**Assignment:**
In the material beneath, how many lines contain the word "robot"? Give the count alone.
──────── Entries shown ────────
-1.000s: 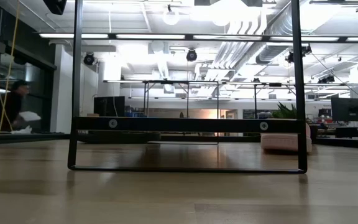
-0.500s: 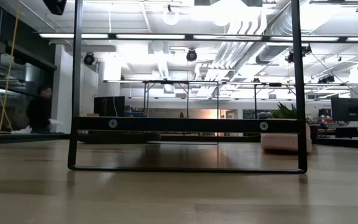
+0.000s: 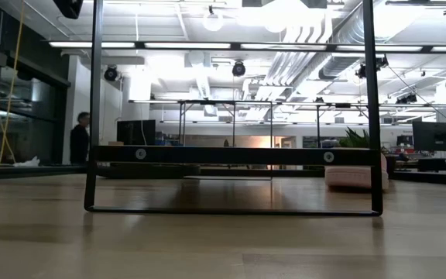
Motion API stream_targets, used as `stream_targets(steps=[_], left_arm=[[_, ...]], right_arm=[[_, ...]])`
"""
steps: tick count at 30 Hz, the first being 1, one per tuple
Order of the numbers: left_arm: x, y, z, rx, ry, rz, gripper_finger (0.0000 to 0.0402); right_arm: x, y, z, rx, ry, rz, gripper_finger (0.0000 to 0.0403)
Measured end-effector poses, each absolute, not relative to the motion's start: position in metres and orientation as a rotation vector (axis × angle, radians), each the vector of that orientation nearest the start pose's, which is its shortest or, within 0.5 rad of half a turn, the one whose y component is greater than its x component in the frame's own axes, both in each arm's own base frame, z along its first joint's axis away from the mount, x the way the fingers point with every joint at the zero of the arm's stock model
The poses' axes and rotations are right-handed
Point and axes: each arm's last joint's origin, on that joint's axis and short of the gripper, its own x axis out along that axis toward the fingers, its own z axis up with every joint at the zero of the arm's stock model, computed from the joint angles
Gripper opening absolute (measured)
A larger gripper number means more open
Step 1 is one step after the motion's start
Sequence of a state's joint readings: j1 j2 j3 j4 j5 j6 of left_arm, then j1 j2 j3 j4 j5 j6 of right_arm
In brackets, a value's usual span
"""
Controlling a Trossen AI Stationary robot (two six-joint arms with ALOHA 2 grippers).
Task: Pick and place slides into the shelf
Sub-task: Put the bottom black slipper on the shelf
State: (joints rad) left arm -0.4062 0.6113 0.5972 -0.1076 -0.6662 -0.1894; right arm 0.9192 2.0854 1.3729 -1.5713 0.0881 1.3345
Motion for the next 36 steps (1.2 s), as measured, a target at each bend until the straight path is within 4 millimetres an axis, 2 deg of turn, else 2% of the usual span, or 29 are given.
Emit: stream_targets(steps=[3, 8, 16, 31, 36], left_arm=[[0.135, -0.039, 0.301, -0.126, 0.08, 0.269, 0.0168], [0.135, -0.039, 0.301, -0.126, 0.08, 0.269, 0.0168], [0.135, -0.039, 0.301, -0.126, 0.08, 0.269, 0.0168], [0.135, -0.039, 0.301, -0.127, 0.08, 0.269, 0.0168], [0.135, -0.039, 0.301, -0.127, 0.08, 0.269, 0.0168]], right_arm=[[0.182, 0.239, 0.158, -0.187, 1.656, -0.899, 0.0291], [0.171, 0.234, 0.168, -0.103, 1.661, -0.937, 0.0274], [0.161, 0.238, 0.165, -0.104, 1.66, -0.954, 0.0232], [0.163, 0.237, 0.165, -0.155, 1.564, -0.937, 0.0229], [0.157, 0.233, 0.152, -0.159, 1.559, -0.93, 0.0229]])
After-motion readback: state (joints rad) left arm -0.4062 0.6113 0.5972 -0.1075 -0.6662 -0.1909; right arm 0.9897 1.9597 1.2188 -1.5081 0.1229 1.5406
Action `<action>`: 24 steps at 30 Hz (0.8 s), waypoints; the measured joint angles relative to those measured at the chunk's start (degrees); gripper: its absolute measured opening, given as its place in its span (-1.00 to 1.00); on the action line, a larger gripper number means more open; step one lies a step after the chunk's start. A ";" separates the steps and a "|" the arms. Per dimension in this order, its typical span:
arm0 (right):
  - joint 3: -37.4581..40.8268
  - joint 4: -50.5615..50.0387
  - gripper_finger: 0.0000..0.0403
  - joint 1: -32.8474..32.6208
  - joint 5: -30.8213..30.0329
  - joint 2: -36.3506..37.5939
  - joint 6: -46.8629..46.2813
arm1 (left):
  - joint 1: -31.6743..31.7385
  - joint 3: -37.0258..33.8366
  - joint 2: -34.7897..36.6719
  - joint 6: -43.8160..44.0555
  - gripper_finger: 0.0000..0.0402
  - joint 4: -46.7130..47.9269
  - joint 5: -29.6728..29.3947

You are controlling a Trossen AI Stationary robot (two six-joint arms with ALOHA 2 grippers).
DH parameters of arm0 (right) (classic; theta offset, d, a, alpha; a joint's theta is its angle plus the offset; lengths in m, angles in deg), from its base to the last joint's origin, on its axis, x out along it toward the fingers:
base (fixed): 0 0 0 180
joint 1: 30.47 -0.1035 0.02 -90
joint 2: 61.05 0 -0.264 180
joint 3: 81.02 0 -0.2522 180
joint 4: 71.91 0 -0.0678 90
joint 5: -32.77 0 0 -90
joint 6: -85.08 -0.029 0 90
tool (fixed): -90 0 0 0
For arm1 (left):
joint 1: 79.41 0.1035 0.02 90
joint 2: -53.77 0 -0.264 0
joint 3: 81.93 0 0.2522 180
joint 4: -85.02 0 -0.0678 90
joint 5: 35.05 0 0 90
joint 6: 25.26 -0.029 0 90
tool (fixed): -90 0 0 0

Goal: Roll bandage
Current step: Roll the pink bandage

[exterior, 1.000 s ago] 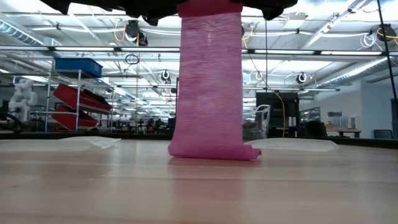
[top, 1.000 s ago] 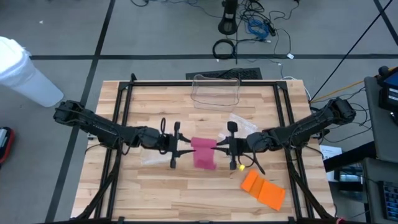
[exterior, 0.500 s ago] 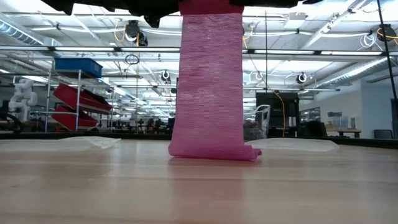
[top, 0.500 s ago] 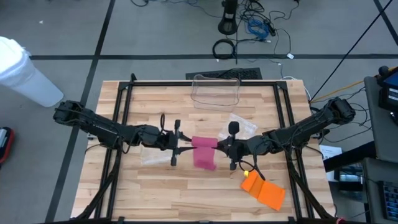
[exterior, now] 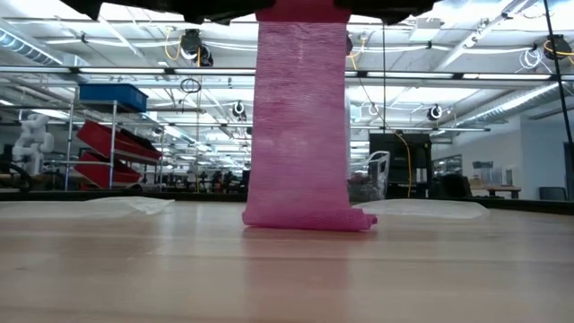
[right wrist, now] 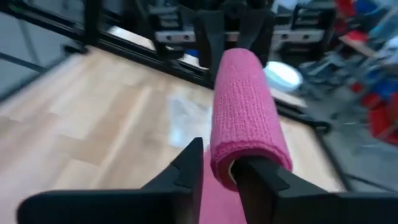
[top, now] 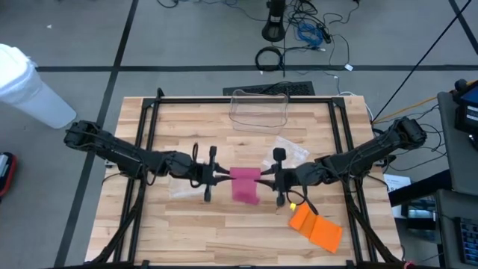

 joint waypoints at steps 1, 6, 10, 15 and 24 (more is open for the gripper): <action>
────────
**Result of this exercise:**
2